I’ve worked in places with tall structures and places with flat structures, as well as places shifting from one to the other. When an organization flattens, they often add more managers so that the span of control for managers isn’t so large to be unworkable. Business leaders don’t want their businesses to fail, after all. Its only once the org is flattened that I often have seen leaders start to experiment, intentionally or otherwise, with chipping away at that new span of control status quo. Also, a flat structure is supposed to reduce comm and decision-making bottlenecks by reducing the passing of things up and down the chain of command. A flat org has, in my experience simply exchanged the form of vertical bottlenecks with the ‘who owns that decision and how to we pass things back and forth between them and us” in a horizontal feed. Kind of a conservation of bottlenecks…. Thus, I don’t think Simon’s complaint is universally true enough to be able to make his claim – kind of ironic in a way, isn’t it.
Simon is essentially using circular logic. It’s bad to make broad, unsubstantiated claims in a management book, he says in an anti-management-book screed!

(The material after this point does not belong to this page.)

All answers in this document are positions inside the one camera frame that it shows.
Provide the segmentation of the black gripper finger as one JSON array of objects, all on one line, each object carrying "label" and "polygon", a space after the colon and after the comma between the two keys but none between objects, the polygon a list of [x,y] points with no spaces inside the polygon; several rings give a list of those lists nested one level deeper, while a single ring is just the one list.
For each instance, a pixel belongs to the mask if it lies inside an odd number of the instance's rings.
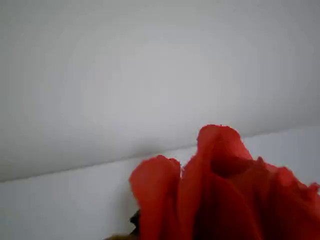
[{"label": "black gripper finger", "polygon": [[134,225],[133,232],[140,231],[140,210],[137,210],[134,215],[132,215],[129,219],[130,223]]}]

I’ve read plenty of leadership books that contain useful content. Some have empirically repeatable guidance, like Deming’s ‘Out of the Crisis.’ Others give anecdotal views of ways that have worked in some instances to solve a management problem.
I could say that the claim that people should NOT read these books is wrong – maybe the answer is to read ALL the books of this type one can lay hands on. The former leaves a manager with only her/his knowledge and experience as a guide. The latter, while still not an empirical, data tested set of rules to use, at least might get one somewhat closer to the goal of comprehensive data.
How many management books will I be reading this summer, you may wonder. Zero. I don’t have the kind of time it would take to read, analyze, and then structure the accumulated data into meaningful, useful guidance. 🙂
Nonetheless, there is potentially the kernel of a business idea there for someone, I think.